- _TRY IT_: Your answer must be the full listing, reproduced word for word.

·····

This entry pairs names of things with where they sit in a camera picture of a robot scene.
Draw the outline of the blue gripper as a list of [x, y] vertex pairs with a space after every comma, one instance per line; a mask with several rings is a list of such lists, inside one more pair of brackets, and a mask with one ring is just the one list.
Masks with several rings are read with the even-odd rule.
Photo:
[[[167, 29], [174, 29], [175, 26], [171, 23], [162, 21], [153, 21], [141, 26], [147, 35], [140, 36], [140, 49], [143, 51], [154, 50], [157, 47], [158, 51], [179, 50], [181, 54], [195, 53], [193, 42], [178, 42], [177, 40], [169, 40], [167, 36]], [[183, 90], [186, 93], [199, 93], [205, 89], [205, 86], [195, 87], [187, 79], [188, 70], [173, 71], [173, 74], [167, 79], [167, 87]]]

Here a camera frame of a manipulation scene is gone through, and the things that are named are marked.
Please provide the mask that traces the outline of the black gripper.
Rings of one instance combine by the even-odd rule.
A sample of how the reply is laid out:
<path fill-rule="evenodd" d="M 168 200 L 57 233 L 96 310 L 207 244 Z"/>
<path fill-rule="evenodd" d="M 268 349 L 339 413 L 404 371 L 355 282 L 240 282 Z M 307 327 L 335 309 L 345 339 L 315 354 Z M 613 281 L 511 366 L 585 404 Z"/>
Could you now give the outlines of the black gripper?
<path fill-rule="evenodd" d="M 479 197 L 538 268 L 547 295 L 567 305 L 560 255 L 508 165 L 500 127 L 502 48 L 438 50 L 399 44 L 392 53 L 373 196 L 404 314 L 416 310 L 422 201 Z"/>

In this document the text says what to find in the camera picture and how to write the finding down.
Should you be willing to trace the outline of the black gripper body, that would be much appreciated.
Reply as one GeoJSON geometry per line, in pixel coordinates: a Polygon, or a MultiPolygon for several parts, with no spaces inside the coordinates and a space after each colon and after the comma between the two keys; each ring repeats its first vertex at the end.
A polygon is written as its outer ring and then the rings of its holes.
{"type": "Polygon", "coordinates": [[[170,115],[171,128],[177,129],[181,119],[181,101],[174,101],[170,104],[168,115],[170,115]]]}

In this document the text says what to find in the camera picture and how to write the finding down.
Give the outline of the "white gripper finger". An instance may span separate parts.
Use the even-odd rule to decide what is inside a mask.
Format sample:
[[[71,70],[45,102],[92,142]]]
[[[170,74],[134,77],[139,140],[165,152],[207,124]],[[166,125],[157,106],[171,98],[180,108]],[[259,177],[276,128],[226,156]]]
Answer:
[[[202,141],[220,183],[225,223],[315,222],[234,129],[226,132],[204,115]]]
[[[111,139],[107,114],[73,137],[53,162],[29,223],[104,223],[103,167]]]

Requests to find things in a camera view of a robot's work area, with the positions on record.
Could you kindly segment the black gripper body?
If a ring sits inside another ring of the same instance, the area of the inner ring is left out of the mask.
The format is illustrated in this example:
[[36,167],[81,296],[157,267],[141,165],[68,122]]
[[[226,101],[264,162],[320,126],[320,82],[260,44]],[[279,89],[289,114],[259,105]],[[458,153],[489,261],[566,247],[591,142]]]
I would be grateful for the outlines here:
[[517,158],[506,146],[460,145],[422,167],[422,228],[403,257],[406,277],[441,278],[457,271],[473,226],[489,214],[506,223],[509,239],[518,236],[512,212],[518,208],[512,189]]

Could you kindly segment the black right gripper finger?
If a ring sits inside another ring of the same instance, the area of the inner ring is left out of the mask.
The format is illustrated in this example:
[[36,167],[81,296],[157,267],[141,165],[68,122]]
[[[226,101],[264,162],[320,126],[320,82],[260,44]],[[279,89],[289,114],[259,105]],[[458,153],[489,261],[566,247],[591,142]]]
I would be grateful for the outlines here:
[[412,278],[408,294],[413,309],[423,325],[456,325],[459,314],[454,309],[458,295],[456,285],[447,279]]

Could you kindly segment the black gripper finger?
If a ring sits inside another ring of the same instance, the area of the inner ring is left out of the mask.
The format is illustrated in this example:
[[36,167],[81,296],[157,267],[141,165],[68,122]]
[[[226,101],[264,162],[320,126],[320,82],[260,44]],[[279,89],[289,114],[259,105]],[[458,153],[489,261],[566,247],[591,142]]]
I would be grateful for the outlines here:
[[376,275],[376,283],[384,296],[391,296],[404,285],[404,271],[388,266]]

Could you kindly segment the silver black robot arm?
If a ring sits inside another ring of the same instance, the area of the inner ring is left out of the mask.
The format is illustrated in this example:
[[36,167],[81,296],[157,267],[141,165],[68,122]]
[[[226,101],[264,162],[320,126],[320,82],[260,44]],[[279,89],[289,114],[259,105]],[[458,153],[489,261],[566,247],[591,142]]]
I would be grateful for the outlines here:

·····

- _YOUR SOLUTION_:
This entry pairs names of things with where they sit in a camera picture of a robot scene.
Draw the outline of the blue gripper as a list of [x, y] vertex pairs with a space after every comma, one instance per line; a mask with several rings is a list of such lists, inside one more pair of brackets, and a mask with one ring is just the one list.
Masks with several rings are read with the even-odd rule.
Photo:
[[[167, 29], [174, 29], [175, 26], [171, 23], [162, 21], [153, 21], [141, 26], [147, 35], [140, 36], [140, 49], [143, 51], [154, 50], [157, 47], [158, 51], [179, 50], [181, 54], [195, 53], [193, 42], [178, 42], [177, 40], [169, 40], [167, 36]], [[183, 90], [186, 93], [199, 93], [205, 89], [205, 86], [195, 87], [187, 79], [188, 70], [173, 71], [173, 74], [167, 79], [167, 87]]]

Here a camera frame of a manipulation scene is gone through, and the things that are named are marked.
Please provide the mask that traces the outline of the black gripper.
Rings of one instance combine by the even-odd rule.
A sample of how the reply is laid out:
<path fill-rule="evenodd" d="M 168 200 L 57 233 L 96 310 L 207 244 Z"/>
<path fill-rule="evenodd" d="M 268 349 L 339 413 L 404 371 L 355 282 L 240 282 Z M 307 327 L 335 309 L 345 339 L 315 354 Z M 613 281 L 511 366 L 585 404 Z"/>
Could you now give the outlines of the black gripper?
<path fill-rule="evenodd" d="M 479 197 L 538 268 L 547 295 L 567 305 L 560 255 L 508 165 L 500 127 L 502 48 L 438 50 L 399 44 L 392 53 L 373 196 L 404 314 L 416 310 L 422 201 Z"/>

In this document the text says what to find in the camera picture and how to write the finding down.
Should you be willing to trace the outline of the black gripper body, that would be much appreciated.
Reply as one GeoJSON geometry per line, in pixel coordinates: a Polygon, or a MultiPolygon for several parts, with no spaces inside the coordinates and a space after each colon and after the comma between the two keys; each ring repeats its first vertex at the end.
A polygon is written as its outer ring and then the rings of its holes.
{"type": "Polygon", "coordinates": [[[170,115],[171,128],[177,129],[181,119],[181,101],[174,101],[170,104],[168,115],[170,115]]]}

In this document the text says what to find in the camera picture and how to write the finding down.
Give the outline of the "white gripper finger". An instance may span separate parts.
Use the even-odd rule to decide what is inside a mask.
Format sample:
[[[71,70],[45,102],[92,142]]]
[[[170,74],[134,77],[139,140],[165,152],[207,124]],[[166,125],[157,106],[171,98],[180,108]],[[259,177],[276,128],[226,156]]]
Answer:
[[[202,141],[220,183],[225,223],[315,222],[234,129],[226,132],[204,115]]]
[[[111,139],[107,114],[73,137],[53,162],[29,223],[104,223],[103,167]]]

Requests to find things in a camera view of a robot's work area, with the positions on record.
Could you kindly segment the black gripper body?
If a ring sits inside another ring of the same instance, the area of the inner ring is left out of the mask.
The format is illustrated in this example:
[[36,167],[81,296],[157,267],[141,165],[68,122]]
[[[226,101],[264,162],[320,126],[320,82],[260,44]],[[279,89],[289,114],[259,105]],[[458,153],[489,261],[566,247],[591,142]]]
I would be grateful for the outlines here:
[[517,158],[506,146],[460,145],[422,167],[422,228],[403,257],[406,277],[441,278],[457,271],[473,226],[489,214],[506,223],[509,239],[518,236],[512,212],[518,208],[512,189]]

Could you kindly segment the black right gripper finger?
If a ring sits inside another ring of the same instance, the area of the inner ring is left out of the mask.
The format is illustrated in this example:
[[36,167],[81,296],[157,267],[141,165],[68,122]]
[[[226,101],[264,162],[320,126],[320,82],[260,44]],[[279,89],[289,114],[259,105]],[[458,153],[489,261],[566,247],[591,142]]]
I would be grateful for the outlines here:
[[412,278],[408,294],[413,309],[423,325],[456,325],[459,314],[454,309],[458,295],[456,285],[447,279]]

Could you kindly segment the black gripper finger?
If a ring sits inside another ring of the same instance, the area of the inner ring is left out of the mask.
The format is illustrated in this example:
[[36,167],[81,296],[157,267],[141,165],[68,122]]
[[[226,101],[264,162],[320,126],[320,82],[260,44]],[[279,89],[289,114],[259,105]],[[458,153],[489,261],[566,247],[591,142]]]
I would be grateful for the outlines here:
[[376,275],[376,283],[384,296],[391,296],[404,285],[404,271],[388,266]]

Could you kindly segment the silver black robot arm?
If a ring sits inside another ring of the same instance, the area of the inner ring is left out of the mask.
The format is illustrated in this example:
[[36,167],[81,296],[157,267],[141,165],[68,122]]
[[[226,101],[264,162],[320,126],[320,82],[260,44]],[[279,89],[289,114],[259,105]],[[458,153],[489,261],[566,247],[591,142]]]
I would be grateful for the outlines here:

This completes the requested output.